Efflux of RNA from Resealed Nuclear Envelope Ghosts

mRNA translocation across the nuclear envelope and the appropriate signal-receptor interactions have been studied using resealed rat liver nuclear envelope ghosts (RNEG). We compared export kinetics of nonadenylated (tRNAs, histone-2 poly(A) − mRNA), and adenylated RNAs (poly(A) + tRNAs, synthetic histone-2 poly(A)+mRNA, albumin mRNA, β-globin poly(A) +mRNA and a total poly(A) + mRNA extract from rat liver cells). ATP-dependent export of mRNAs and of total poly(A) (+) RNA was prevented by inhibitors of a nuclear envelope NTPase. All adenylated RNA species competed with each other for export, but nonadenylated RNAs did not. This indicates the existence of different translocation mechanisms for different RNA species with their appropriate nuclear envelope associated RNA receptors involved in export.
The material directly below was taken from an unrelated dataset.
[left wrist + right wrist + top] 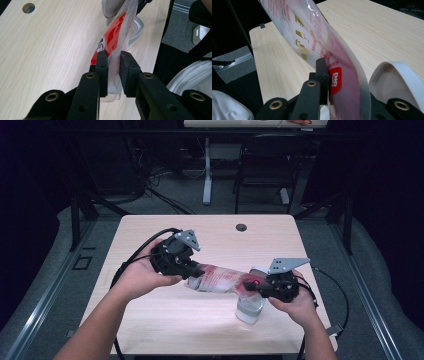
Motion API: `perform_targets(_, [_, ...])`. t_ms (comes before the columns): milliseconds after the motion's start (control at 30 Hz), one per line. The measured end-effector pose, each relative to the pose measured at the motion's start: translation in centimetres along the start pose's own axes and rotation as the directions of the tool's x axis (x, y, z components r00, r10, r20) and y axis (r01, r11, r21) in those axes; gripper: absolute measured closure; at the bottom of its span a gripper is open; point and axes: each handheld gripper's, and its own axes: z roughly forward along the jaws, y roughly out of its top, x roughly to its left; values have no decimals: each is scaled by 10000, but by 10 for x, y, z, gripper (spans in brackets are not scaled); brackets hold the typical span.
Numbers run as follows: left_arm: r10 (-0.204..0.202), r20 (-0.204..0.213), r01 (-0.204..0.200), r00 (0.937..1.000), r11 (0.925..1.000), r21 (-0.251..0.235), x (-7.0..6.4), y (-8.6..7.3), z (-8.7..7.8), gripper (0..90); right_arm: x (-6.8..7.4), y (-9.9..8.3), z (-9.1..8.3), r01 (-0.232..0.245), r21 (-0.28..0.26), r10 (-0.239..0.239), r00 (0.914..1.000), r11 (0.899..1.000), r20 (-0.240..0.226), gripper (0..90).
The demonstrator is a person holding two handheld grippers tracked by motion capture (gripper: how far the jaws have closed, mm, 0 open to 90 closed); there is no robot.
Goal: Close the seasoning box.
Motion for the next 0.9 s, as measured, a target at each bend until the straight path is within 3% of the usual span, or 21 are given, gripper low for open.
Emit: perform_targets(900, [56, 8, -56, 10000, 10000, 26, -1, 4, -1, 784, 0, 0, -1, 12, 35, -12, 10000, 10000, 31, 860])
The attachment of a poly(A) 250 sequence at the 3′-end of tRNA or histone messenger masks the intrinsic RNA export signal of nonadenylated RNAs and results in efflux comparable to that of β-globin poly(A) + mRNA. The attachment on oligo(A) 5 does not have any comparable effect of nonadenylated RNA translocation. Export of all polyadenylated RNAs from RNEGs is blocked by a monoclonal antibody, which is directed against an intranuclear envelope poly(A) binding protein. The results suggest that the pore complexes do not select RNAs for export to the cytoplasm and are therefore not responsible for nuclear restriction of mRNA precursors.